▶ DIRECTIONS
Retype all data exactly as given. Pictures should not be retyped.

▶ DATA SECTION
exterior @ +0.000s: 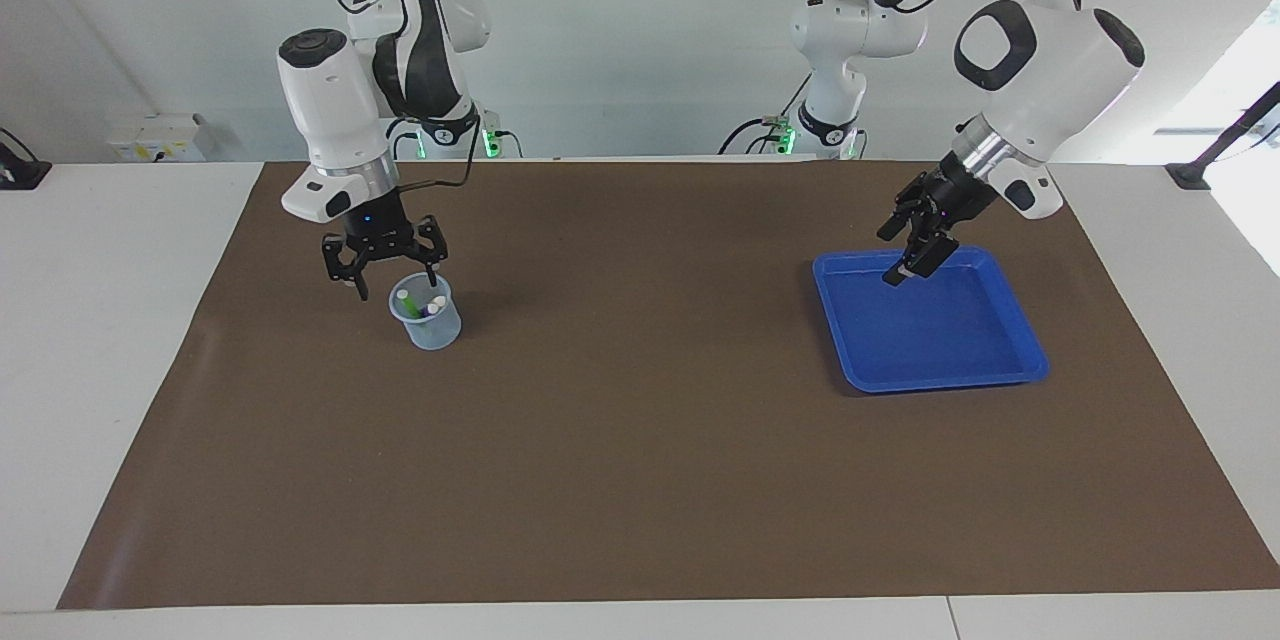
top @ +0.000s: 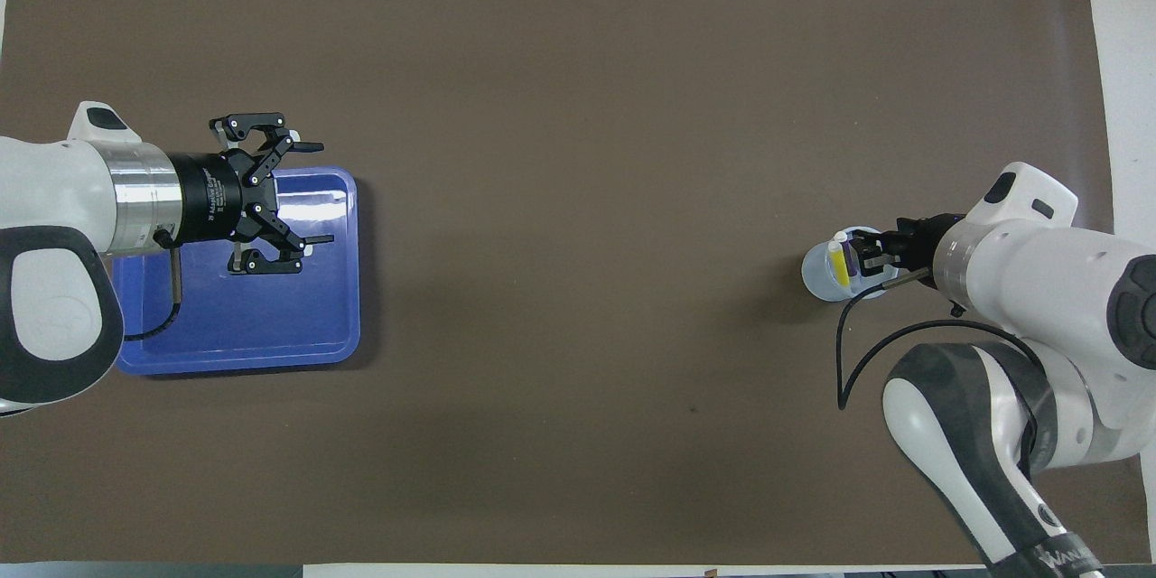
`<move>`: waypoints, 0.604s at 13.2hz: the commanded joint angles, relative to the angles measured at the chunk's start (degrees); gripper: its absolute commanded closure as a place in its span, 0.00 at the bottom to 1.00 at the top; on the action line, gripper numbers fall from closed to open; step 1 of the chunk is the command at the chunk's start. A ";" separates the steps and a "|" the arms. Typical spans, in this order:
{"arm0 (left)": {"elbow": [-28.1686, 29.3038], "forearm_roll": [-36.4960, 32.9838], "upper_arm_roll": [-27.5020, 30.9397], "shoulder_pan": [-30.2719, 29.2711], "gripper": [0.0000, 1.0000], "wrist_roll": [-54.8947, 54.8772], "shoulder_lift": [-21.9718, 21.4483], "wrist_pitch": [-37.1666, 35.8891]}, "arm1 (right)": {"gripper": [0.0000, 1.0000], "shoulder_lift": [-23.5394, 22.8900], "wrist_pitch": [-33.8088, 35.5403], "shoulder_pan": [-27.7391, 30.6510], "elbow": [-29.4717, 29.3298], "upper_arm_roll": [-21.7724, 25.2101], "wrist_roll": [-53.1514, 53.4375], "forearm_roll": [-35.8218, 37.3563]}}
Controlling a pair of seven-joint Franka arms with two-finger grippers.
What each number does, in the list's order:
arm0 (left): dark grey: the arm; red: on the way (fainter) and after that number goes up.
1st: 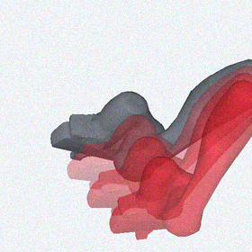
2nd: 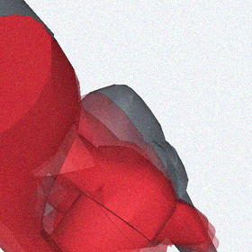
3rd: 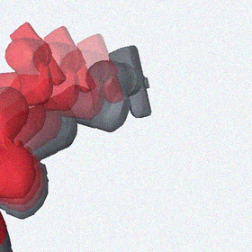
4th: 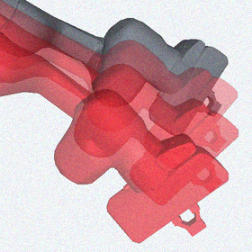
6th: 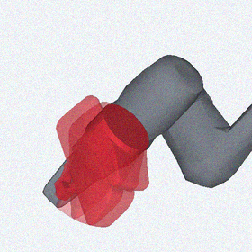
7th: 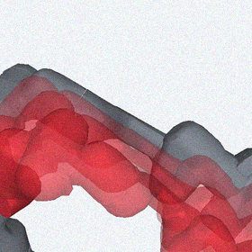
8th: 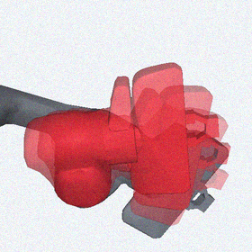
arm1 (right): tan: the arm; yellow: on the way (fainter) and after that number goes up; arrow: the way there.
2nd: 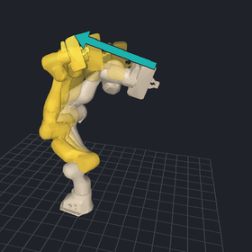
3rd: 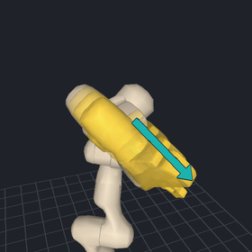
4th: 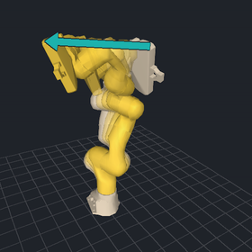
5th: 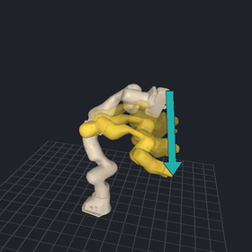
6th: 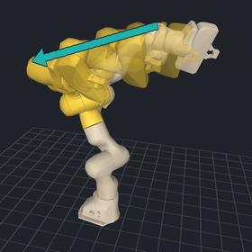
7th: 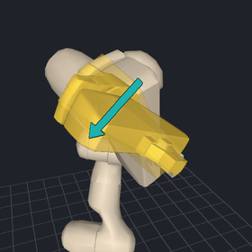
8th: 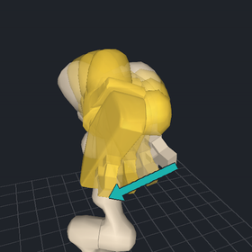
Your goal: Transfer and insert pens with both arms
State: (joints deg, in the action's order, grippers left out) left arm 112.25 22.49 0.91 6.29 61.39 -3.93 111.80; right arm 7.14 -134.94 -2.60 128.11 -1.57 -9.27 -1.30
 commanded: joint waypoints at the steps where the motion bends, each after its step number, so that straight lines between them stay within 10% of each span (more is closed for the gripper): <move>1: -3.53 -6.29 0.23 -0.22 0.00 -8.71 1.55 -6.22 | 0.00 -3.53 9.57 0.41 -10.04 0.69 3.72 0.50; 8: -11.16 -19.74 0.41 -0.31 0.00 -35.87 1.46 -22.99 | 0.00 -7.41 33.32 0.41 -29.05 1.92 13.39 2.09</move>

▶ OUTPUT OF THE EXERCISE
exterior @ +0.000s: 
top @ +0.000s: 
`<move>`: waypoints, 0.604s at 13.2hz: the commanded joint angles, relative to the angles measured at the chunk's start (degrees); gripper: its absolute commanded closure as a place in its span, 0.00 at the bottom to 1.00 at the top; on the action line, gripper numbers fall from closed to open; step 1 of the chunk is the command at the chunk's start. A ";" separates the steps and a "|" the arms. Typical spans, in this order:
{"arm0 (left)": {"elbow": [-28.1686, 29.3038], "forearm_roll": [-36.4960, 32.9838], "upper_arm_roll": [-27.5020, 30.9397], "shoulder_pan": [-30.2719, 29.2711], "gripper": [0.0000, 1.0000], "wrist_roll": [-54.8947, 54.8772], "shoulder_lift": [-21.9718, 21.4483], "wrist_pitch": [-37.1666, 35.8891]}, "arm1 (right)": {"gripper": [0.0000, 1.0000], "shoulder_lift": [-23.5394, 22.8900], "wrist_pitch": [-33.8088, 35.5403], "shoulder_pan": [-27.7391, 30.6510], "elbow": [-29.4717, 29.3298], "upper_arm_roll": [-21.7724, 25.2101], "wrist_roll": [-53.1514, 53.4375], "forearm_roll": [-35.8218, 37.3563]}}
Controlling a pair of seven-joint Franka arms with two-finger grippers.
What each number does, in the list's order:
arm0 (left): dark grey: the arm; red: on the way (fainter) and after that number goes up.
1st: 
2nd: 
3rd: 
4th: 
6th: 
7th: 
8th: 
arm1 (right): tan: the arm; yellow: on the way (fainter) and after that number goes up; arrow: the way there.
2nd: 
3rd: 
4th: 
5th: 
6th: 
7th: 
8th: 
Your goal: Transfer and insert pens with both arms
State: (joints deg, in the action's order, grippers left out) left arm 112.25 22.49 0.91 6.29 61.39 -3.93 111.80; right arm 7.14 -134.94 -2.60 128.11 -1.57 -9.27 -1.30
 commanded: joint waypoints at the steps where the motion bends, each after its step number, so that straight lines between them stay within 10% of each span (more is closed for the gripper): <move>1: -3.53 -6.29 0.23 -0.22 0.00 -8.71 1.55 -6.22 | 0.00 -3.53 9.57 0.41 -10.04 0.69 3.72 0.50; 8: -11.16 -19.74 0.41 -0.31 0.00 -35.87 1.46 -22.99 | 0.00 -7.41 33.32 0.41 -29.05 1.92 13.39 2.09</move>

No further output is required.